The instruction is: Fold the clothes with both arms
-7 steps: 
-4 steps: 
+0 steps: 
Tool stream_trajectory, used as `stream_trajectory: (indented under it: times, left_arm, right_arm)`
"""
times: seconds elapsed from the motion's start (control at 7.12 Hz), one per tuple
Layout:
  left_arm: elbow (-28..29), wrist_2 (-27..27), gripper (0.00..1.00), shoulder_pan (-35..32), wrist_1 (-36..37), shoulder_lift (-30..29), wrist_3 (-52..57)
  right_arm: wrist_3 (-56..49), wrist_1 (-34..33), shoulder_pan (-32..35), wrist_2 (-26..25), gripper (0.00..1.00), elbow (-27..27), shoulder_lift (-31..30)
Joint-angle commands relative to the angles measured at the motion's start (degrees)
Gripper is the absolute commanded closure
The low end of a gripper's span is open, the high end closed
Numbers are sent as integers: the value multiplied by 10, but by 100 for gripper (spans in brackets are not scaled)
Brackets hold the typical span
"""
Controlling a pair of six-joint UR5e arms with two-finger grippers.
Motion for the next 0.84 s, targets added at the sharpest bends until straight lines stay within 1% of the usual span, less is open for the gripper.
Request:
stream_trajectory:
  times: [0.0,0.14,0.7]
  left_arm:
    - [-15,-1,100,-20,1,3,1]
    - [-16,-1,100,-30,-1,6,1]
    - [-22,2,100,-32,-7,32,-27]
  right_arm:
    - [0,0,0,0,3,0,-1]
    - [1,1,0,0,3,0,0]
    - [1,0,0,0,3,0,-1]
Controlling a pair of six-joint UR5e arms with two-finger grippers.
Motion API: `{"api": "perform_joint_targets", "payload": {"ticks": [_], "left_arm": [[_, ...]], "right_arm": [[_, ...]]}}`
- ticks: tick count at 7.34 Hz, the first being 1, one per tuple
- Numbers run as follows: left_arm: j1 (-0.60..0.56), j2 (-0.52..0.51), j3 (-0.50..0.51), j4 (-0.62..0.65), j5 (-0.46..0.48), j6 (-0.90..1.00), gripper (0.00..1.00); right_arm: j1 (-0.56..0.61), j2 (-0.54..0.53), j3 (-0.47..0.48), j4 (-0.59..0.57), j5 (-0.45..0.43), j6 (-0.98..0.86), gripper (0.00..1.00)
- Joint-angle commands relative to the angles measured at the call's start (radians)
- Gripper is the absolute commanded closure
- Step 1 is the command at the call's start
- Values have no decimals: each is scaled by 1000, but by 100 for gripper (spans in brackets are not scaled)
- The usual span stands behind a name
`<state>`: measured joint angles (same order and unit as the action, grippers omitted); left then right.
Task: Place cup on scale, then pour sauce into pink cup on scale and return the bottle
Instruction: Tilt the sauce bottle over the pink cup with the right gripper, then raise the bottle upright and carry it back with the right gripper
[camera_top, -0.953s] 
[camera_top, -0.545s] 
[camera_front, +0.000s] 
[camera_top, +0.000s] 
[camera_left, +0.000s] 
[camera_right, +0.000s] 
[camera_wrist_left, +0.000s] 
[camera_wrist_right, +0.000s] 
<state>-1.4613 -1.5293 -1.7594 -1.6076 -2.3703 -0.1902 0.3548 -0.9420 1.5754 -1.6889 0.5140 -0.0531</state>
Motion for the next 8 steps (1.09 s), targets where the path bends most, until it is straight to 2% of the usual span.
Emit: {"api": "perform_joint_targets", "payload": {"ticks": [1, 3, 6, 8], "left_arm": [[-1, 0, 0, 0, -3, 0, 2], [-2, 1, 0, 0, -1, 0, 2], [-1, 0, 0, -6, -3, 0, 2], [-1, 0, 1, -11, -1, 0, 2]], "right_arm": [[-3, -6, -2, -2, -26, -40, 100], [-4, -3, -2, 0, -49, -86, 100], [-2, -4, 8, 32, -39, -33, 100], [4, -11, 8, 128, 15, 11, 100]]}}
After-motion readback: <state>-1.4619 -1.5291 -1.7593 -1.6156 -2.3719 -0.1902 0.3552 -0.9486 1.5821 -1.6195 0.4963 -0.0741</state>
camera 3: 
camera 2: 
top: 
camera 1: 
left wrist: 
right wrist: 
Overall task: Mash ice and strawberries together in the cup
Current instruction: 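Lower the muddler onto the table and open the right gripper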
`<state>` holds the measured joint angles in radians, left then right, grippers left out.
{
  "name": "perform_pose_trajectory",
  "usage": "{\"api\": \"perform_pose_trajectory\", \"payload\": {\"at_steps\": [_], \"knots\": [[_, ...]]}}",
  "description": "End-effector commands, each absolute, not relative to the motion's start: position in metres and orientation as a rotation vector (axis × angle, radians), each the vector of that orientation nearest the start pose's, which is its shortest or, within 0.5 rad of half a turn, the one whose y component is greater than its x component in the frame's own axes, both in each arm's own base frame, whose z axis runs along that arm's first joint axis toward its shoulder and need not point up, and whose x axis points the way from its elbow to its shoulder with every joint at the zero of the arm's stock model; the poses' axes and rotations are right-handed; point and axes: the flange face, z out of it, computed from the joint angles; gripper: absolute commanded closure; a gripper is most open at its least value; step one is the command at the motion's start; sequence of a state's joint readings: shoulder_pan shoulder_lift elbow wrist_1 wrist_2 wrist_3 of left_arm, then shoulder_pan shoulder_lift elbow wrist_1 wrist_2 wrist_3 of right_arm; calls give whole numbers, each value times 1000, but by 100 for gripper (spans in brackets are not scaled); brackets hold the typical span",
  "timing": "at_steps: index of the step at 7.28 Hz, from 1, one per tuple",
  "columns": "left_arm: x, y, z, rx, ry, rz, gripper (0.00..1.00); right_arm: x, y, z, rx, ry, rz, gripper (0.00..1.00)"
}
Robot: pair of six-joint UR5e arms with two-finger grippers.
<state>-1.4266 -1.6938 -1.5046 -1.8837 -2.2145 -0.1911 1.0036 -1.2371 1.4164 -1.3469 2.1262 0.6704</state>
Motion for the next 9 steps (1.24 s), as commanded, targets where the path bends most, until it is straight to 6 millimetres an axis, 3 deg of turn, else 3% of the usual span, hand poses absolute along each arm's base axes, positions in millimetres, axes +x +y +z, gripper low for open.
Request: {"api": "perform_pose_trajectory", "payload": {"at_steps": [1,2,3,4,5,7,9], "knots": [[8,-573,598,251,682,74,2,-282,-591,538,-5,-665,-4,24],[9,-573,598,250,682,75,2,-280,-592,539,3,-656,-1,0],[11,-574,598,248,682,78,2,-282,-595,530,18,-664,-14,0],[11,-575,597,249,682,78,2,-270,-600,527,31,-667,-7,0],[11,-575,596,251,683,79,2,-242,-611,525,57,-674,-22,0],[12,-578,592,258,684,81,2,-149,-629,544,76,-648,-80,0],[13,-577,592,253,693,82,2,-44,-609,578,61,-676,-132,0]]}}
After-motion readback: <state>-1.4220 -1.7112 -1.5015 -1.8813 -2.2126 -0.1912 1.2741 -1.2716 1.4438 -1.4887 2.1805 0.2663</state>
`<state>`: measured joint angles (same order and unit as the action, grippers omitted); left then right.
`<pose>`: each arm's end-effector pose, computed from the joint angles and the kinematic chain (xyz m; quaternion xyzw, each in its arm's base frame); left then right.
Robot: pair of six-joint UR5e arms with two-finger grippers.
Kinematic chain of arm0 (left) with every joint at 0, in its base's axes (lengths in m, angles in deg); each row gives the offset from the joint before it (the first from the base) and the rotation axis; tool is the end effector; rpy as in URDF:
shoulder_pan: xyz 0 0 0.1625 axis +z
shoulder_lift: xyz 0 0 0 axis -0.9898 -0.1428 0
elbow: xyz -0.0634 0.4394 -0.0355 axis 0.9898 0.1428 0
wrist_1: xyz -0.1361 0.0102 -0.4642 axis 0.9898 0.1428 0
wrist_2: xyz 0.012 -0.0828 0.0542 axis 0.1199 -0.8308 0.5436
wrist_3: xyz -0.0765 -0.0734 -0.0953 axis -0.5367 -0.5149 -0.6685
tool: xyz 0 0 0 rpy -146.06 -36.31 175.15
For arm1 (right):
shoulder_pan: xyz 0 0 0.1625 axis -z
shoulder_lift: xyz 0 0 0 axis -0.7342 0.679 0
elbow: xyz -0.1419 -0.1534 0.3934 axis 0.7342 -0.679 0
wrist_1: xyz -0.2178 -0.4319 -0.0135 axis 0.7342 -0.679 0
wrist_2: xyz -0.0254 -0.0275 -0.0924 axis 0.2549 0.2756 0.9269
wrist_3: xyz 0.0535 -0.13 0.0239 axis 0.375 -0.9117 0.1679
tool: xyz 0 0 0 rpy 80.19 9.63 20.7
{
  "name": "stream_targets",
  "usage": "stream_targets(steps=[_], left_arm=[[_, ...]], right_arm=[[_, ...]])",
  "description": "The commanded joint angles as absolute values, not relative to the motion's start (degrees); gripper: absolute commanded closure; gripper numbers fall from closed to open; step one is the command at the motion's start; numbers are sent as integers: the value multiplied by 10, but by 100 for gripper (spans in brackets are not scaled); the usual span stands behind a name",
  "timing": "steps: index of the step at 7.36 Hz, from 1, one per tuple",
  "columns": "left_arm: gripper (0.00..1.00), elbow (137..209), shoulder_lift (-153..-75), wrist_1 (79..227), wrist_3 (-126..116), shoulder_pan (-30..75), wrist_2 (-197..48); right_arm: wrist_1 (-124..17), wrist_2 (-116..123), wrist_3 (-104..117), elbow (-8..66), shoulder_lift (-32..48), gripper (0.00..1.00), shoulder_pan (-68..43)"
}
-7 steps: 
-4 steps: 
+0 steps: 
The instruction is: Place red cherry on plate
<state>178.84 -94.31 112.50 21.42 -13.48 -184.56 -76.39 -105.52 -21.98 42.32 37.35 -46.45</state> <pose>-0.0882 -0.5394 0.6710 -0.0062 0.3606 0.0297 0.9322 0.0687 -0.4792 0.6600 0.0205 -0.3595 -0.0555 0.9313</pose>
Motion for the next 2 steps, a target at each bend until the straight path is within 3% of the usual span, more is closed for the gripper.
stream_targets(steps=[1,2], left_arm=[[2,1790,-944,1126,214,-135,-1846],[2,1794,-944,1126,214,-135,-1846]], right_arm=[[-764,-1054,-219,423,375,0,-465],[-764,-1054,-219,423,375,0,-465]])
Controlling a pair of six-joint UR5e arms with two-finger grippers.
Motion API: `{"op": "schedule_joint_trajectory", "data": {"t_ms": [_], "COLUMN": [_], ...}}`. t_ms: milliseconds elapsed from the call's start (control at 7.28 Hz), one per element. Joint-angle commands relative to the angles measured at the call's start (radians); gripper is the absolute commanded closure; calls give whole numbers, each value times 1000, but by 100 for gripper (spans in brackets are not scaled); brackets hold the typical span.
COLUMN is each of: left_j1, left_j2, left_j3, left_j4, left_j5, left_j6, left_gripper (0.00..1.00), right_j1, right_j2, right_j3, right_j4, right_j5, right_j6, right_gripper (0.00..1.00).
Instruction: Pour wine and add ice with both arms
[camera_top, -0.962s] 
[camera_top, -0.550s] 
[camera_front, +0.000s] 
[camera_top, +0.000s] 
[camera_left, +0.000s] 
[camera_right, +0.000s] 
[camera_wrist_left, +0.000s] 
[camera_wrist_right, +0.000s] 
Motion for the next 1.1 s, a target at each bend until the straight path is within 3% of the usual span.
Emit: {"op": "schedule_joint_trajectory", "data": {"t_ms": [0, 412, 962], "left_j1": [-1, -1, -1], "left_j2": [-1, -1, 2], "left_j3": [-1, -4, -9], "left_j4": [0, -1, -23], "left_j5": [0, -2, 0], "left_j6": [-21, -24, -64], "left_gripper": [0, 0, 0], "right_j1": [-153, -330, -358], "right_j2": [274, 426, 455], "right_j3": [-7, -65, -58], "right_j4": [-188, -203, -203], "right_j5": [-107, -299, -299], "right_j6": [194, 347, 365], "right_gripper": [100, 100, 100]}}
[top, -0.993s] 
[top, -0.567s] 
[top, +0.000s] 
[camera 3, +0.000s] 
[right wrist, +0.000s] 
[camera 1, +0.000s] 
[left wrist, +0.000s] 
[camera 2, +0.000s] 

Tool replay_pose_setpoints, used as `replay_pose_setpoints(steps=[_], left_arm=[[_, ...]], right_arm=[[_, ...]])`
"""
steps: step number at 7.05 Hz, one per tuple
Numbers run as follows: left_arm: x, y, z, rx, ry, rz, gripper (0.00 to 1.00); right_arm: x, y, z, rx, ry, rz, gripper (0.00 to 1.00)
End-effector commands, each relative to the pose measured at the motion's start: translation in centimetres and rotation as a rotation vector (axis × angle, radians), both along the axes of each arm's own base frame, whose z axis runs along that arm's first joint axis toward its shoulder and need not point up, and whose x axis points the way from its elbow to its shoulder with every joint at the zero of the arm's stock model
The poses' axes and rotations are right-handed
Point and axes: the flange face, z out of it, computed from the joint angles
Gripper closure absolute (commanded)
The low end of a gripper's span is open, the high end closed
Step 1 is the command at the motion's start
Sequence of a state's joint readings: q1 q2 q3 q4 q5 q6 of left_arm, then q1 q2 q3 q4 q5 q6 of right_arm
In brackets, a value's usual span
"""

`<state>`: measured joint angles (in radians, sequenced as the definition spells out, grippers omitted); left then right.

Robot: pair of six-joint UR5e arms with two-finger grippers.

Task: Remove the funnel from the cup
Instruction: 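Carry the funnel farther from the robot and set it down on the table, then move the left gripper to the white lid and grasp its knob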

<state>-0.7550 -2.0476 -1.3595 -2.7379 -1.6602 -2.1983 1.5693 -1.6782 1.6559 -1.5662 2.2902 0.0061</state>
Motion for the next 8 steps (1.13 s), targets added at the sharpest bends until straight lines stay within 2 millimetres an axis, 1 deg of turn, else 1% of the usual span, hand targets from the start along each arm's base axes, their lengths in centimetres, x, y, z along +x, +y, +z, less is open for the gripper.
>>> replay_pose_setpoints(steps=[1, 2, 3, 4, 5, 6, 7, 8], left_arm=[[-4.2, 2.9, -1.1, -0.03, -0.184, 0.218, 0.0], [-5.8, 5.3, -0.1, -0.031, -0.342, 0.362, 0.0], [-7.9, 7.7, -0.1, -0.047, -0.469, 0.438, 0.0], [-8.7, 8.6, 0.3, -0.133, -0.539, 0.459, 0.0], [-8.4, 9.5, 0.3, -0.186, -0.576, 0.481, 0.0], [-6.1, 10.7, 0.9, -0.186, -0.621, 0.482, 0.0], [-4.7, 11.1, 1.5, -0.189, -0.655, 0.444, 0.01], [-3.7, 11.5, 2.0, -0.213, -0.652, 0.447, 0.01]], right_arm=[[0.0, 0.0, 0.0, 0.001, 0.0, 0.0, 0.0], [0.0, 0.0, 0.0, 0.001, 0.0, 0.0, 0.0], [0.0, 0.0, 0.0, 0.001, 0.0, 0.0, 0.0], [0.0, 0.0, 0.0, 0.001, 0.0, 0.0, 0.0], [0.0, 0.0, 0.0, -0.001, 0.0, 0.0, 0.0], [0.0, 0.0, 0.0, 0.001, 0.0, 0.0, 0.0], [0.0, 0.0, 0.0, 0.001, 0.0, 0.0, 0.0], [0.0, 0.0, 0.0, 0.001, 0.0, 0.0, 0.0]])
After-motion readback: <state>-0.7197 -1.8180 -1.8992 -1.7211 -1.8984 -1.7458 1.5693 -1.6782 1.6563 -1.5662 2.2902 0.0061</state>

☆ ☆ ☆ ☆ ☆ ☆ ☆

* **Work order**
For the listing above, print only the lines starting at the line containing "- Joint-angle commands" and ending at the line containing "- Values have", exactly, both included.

* **Exercise output**
- Joint-angle commands relative to the angles measured at the call's start (radians)
- Gripper is the absolute commanded closure
- Step 1 is the command at the call's start
- Values have no decimals: each is scaled by 1000, but by 100 for gripper (spans in brackets are not scaled)

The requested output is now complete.